I didn't want the clock.

I didn't want the knowledge of being someone's burden for the rest of our lives.

But Mom insisted, demanded even, and threw me into the doctor's office like a piece of meat for waiting dogs.

The second we got home that day, I scrounged around for the duct tape to cover the little sliver of plastic. Just because I had the clock didn't mean I had to look at it. Mom glared at me while I did it, but since I at least had it now, she wouldn't say anything.

A few years passed without a peep from the clock, and I was fine. Mom wasn't. She always was insanely curious about things, especially when told she couldn't investigate it. Therefore, it should have come as no surprise to me when I woke up one day to find the tape on my wrist gone. How she'd managed to rip it off my skin without waking me, I'll never know. Unfortunately, though, I only realized the tape was gone when I read the clock face.

Two days, one hour, five minutes, and fifty-three seconds.
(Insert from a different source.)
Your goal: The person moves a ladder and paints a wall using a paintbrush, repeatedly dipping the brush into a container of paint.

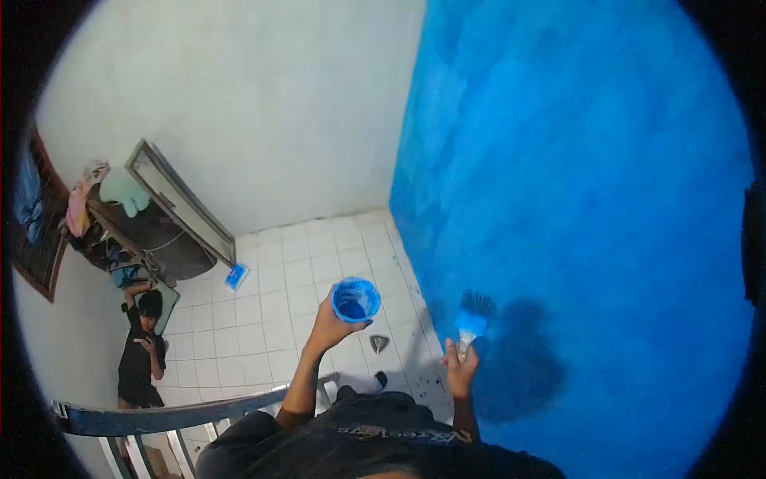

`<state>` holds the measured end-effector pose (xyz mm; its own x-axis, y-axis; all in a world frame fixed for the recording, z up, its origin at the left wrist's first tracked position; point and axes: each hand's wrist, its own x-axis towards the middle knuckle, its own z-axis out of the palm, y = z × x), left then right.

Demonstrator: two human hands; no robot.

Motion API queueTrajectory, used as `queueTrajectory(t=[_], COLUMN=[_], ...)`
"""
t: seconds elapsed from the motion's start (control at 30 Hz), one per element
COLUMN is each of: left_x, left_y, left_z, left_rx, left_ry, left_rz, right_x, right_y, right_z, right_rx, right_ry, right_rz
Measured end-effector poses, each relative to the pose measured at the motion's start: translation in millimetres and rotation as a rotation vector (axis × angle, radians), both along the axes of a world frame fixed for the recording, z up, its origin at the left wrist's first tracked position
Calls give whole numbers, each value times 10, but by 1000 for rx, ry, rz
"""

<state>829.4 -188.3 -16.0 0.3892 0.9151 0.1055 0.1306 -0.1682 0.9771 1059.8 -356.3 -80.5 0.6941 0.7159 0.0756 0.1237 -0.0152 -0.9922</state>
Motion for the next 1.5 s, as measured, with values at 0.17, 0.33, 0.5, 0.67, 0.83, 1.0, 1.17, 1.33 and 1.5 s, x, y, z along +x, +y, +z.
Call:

My throat closed and I couldn't breathe. I sat there, staring at the numbers count down, morbid fascination and unspeakable rage numbing my body. My mouth dropped open and I screamed - the only reaction I could actually muster.

When Mom came into my room, shock was written all over her face, but I knew it was a mold. She KNEW why I was screaming. When she asked me what was wrong, I flew at her, trying anything I could to claw at her skin. How could she?! How DARE she?! It was my business if I didn't want to know when I would meet my "soul mate" - she had no right to make me know! I now had little more than two days.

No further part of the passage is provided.